WHAT IS BEING ASKED =>
The expected output is each line in the data below that includes the string "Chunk".

DATA =>
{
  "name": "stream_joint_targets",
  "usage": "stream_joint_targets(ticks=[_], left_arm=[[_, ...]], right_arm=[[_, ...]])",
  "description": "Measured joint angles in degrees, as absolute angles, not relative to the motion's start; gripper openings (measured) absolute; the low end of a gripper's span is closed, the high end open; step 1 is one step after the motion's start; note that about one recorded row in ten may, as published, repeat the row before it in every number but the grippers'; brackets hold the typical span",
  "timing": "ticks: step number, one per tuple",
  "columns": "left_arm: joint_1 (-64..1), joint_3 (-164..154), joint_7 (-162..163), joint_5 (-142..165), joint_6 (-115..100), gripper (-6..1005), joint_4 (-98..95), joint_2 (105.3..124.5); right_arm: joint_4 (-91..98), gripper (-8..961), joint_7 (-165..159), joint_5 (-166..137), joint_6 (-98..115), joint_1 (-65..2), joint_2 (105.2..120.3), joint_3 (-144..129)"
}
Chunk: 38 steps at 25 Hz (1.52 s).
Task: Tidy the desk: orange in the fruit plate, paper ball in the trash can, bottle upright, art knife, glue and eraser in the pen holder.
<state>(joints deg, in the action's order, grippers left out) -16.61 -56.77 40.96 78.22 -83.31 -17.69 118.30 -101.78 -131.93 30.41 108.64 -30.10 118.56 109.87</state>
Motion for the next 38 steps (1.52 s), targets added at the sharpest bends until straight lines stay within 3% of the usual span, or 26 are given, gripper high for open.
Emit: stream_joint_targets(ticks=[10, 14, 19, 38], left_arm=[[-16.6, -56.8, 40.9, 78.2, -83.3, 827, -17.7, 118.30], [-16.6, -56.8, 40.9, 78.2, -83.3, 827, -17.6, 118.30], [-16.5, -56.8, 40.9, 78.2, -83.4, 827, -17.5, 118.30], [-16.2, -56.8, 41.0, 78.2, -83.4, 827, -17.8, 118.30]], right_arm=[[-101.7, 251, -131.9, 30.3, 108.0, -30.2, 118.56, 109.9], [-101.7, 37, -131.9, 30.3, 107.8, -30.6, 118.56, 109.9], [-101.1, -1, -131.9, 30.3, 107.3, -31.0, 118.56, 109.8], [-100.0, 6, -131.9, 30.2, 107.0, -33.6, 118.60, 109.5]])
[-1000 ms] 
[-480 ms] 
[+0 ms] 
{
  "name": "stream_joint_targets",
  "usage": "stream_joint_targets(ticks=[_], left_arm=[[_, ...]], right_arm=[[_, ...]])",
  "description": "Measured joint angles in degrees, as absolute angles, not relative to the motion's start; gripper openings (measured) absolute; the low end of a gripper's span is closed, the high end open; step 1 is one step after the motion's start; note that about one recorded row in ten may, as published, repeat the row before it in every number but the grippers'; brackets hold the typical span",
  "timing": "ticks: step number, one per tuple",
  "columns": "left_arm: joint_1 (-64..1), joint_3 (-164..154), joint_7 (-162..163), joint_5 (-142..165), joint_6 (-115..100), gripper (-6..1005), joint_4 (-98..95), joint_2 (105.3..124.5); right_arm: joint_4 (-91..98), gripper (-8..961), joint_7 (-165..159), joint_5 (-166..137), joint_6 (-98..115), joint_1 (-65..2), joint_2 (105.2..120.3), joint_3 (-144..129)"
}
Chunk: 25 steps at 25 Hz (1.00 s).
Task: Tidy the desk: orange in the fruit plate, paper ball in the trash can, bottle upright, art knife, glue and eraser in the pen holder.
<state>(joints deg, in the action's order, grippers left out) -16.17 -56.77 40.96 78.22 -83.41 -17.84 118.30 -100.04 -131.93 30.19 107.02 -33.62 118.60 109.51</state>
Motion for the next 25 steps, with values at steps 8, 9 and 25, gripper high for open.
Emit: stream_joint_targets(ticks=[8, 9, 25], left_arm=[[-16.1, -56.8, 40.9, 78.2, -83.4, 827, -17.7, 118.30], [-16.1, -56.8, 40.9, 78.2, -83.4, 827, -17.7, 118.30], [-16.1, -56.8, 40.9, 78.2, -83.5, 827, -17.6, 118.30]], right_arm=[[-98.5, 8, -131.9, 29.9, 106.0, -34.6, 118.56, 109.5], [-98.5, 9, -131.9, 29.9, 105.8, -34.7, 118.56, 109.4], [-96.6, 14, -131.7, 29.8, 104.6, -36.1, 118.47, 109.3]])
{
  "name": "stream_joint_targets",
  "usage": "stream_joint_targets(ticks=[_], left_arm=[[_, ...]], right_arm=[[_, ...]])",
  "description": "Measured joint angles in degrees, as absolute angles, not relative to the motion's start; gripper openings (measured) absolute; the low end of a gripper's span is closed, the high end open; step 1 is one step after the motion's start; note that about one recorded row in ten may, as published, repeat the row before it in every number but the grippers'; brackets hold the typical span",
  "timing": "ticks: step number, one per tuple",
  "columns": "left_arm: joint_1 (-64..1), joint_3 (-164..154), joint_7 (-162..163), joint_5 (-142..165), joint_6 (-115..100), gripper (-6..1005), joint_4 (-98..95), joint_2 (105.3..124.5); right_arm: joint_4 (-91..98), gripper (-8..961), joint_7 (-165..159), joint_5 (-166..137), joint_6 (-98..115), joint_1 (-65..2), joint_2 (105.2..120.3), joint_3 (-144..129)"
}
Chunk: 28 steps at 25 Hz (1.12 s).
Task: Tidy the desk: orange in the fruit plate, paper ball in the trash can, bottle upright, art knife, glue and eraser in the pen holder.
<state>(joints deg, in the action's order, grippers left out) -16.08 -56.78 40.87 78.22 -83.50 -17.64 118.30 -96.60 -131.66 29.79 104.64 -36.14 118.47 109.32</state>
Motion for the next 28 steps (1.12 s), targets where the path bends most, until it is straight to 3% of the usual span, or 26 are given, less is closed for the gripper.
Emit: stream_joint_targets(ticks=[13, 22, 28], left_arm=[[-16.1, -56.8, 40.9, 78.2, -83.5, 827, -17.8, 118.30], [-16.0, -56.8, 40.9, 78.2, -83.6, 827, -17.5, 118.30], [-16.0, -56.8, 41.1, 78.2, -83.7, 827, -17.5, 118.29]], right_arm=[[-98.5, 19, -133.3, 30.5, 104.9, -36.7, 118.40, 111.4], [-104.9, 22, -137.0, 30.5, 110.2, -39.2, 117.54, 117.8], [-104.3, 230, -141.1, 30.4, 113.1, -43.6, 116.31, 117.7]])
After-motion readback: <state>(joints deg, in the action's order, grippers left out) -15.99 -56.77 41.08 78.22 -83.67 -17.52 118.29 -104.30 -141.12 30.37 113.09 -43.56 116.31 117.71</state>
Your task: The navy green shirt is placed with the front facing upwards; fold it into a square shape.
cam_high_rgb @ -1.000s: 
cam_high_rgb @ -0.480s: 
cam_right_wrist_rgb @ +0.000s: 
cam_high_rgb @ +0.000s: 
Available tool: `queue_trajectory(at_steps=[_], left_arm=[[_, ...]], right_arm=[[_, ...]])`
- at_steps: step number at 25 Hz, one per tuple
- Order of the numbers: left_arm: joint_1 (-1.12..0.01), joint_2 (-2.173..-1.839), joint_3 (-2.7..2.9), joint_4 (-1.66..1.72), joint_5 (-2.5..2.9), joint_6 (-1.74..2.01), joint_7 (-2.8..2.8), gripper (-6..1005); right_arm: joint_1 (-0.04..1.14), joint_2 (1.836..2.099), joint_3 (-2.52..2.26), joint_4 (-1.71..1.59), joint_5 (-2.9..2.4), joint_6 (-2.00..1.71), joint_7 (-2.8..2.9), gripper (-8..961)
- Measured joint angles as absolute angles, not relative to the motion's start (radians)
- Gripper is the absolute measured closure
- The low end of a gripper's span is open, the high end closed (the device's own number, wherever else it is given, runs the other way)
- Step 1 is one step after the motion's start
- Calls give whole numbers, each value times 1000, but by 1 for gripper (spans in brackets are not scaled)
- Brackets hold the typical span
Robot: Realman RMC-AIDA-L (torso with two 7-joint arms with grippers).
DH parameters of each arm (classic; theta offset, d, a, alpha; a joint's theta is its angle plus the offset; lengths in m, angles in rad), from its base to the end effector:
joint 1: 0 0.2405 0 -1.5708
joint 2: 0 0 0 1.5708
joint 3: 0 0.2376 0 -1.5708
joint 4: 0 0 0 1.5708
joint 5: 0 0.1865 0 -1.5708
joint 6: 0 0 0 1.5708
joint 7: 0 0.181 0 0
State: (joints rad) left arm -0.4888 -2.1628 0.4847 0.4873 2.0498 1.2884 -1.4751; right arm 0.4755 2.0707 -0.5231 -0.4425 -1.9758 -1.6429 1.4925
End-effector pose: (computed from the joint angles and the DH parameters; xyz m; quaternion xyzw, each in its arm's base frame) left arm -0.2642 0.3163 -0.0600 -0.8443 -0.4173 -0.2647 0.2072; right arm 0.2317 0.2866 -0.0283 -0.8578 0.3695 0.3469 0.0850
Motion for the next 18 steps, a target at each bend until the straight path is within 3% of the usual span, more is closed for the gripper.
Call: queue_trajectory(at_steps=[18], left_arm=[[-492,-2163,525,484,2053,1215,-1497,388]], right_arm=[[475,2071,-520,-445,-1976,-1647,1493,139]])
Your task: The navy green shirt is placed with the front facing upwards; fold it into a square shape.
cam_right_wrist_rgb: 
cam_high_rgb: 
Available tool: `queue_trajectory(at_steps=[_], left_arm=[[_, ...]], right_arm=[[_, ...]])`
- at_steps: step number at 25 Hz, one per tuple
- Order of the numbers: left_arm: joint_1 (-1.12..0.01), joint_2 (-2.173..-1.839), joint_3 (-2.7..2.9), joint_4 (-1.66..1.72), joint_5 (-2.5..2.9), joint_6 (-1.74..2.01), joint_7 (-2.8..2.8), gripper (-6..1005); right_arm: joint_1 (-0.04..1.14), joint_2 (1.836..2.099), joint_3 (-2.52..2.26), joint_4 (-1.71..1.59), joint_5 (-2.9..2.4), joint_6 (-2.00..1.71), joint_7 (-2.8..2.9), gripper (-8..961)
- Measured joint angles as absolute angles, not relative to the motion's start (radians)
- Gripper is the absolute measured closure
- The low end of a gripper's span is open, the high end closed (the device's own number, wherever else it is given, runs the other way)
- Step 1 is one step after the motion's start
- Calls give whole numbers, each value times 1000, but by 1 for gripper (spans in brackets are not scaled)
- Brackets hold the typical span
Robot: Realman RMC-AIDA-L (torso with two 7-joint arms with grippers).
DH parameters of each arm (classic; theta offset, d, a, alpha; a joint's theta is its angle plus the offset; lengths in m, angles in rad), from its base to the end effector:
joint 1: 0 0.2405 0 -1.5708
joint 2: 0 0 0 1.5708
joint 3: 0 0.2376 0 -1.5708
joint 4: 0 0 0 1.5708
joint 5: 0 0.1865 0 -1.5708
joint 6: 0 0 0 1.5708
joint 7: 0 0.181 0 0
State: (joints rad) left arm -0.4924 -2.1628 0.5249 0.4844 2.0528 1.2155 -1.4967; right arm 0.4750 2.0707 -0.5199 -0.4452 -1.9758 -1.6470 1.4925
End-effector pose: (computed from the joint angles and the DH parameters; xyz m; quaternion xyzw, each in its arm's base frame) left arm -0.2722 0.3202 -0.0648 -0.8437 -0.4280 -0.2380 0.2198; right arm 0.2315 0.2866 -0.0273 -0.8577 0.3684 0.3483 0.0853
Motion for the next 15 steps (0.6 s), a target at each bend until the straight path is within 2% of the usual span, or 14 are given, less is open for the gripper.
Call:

RESULT =>
Chunk: 38 steps at 25 Hz (1.52 s).
Chunk: 25 steps at 25 Hz (1.00 s).
Chunk: 28 steps at 25 Hz (1.12 s).

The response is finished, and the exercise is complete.